We envision a world where scientific research earns and maintains public trust through open, transparent, and reliable publishing platforms. The Insight Journal aims to repair and strengthen confidence in medical image analysis research by providing a publication venue that embraces full openness and reproducibility through Decentralized Science (DeSci).

Mission Statement

Enable reproducible scientific image analysis and visualization research by providing an open, interactive, and decentralized platform for publishing manuscripts, data, code, and research artifacts.

Our Values

The Insight Journal is built on three foundational pillars that align with the principles of Decentralized Science (DeSci):

🔓 Open Science

We champion complete openness in research dissemination and validation:

  • Open Access: No paywalls or publication charges. All research is freely available to everyone, everywhere, forever.
  • Reproducibility: All submissions include data, code, and parameters, enabling complete verification and reuse. Research that cannot be reproduced cannot be verified.
  • Transparency: Open peer-review with visible dialogues between reviewers and authors. The review process becomes part of the scientific record, increasing trust and accountability.
  • Innovation: Interactive, web-enabled visualizations and modern publishing tools (MyST, ITK-Wasm) transform passive reading into active exploration and enable computational reproducibility.
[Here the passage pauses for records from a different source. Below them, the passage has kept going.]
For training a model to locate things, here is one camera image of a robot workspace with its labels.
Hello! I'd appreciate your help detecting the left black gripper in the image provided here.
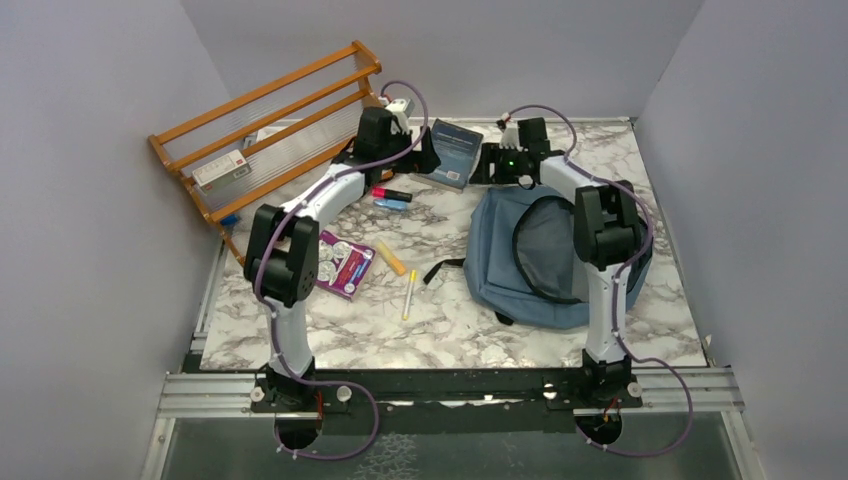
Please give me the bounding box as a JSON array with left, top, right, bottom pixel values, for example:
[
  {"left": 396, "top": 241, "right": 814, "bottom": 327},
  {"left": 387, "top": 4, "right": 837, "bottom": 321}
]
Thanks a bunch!
[{"left": 376, "top": 125, "right": 439, "bottom": 174}]

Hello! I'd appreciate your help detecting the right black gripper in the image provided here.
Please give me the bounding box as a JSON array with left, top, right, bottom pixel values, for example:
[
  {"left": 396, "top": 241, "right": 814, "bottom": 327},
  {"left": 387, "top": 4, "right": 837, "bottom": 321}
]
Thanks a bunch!
[{"left": 467, "top": 143, "right": 526, "bottom": 186}]

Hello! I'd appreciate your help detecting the dark blue book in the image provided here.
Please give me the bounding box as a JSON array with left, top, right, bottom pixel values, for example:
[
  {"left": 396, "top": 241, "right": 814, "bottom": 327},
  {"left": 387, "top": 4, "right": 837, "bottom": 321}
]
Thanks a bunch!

🌐 Decentralized Infrastructure

We build resilient, community-owned systems free from centralized control:

  • Distributed Storage: Content stored across the Interplanetary File System (IPFS) nodes ensures availability even if individual servers fail. Many copies keep things safe.
  • Verifiable Provenance: Cryptographic identifiers (DPIDs) and blockchain-based records create tamper-proof provenance for all contributions.
  • Community Governance: Decision-making power resides with the community, not corporate publishers. The journal's future belongs to its contributors.
  • Sustainability: Built on open-source principles with cost-effective infrastructure designed for long-term preservation and community ownership.

🤝 Community & Incentives

We recognize and reward all contributions to advance scientific progress:

  • Contributor Recognition: All contributors—authors, reviewers, data providers— receive formal credit through ORCID integration and attestations.
  • Reputation Systems: Quality contributions build verifiable reputation, creating incentives aligned with scientific progress that are recognized and rewarded through Digital Object Identifiers (DOIs).
  • Global Collaboration: Open participation regardless of institutional affiliation, geography, or career stage. Merit is measured by contribution, not credentials.
  • Fairness & Equity: Equal access to publication and review opportunities, removing barriers that exclude researchers from underrepresented communities.
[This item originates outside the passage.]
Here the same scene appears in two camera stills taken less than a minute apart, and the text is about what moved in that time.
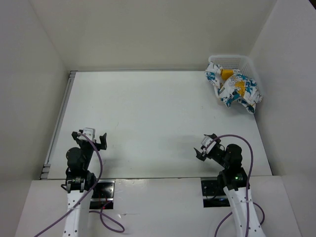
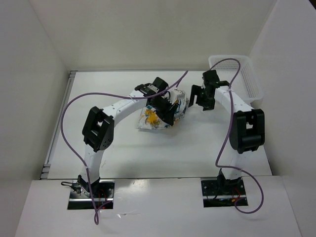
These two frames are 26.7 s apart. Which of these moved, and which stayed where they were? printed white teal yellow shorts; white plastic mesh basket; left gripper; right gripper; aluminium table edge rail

The Problem with "Publish or Perish"

The current publishing system has inverted priorities. The motto "Publish or Perish" reveals its corruption—note that it does not say "Research or Perish!" This subtle distinction has profound consequences: researchers work "in order to publish" rather than because their work has significant impact on society.
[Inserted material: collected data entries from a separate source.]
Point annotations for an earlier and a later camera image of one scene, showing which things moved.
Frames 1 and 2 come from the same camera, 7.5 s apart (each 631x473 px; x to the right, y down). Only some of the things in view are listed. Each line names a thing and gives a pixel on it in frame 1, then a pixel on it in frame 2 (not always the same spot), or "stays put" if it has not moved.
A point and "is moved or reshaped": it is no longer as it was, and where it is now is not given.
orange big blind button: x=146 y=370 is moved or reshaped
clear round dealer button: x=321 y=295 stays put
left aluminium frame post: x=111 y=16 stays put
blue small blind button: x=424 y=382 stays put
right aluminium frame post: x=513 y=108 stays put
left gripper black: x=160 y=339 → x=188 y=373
This system forces researchers to embark only on publishable activities, which discourages significant departures from views held by the establishment of experts who serve as journal reviewers. Innovation is stifled; conformity is rewarded.

Publications are counted for career advancement, not evaluated for quality, relevance, or impact. The number of publications in your CV—not their substance—matters when seeking:

  • A degree
  • A job in industry or academia
  • A tenure position in a university
  • A promotion
  • A grant from federal or state agencies

The Scientific Method

The Scientific Method was introduced by Galileo in the 1500s when he embarked on a series of attempts to answer fundamental questions about physics by performing experiments. Galileo was also at the center of the first scientific journal, published by the "Linceans," also known as the Society of the Lynx. The name derived from the acute vision of this animal, conveying the idea that careful observation of experiments was required for finding truth about scientific matters.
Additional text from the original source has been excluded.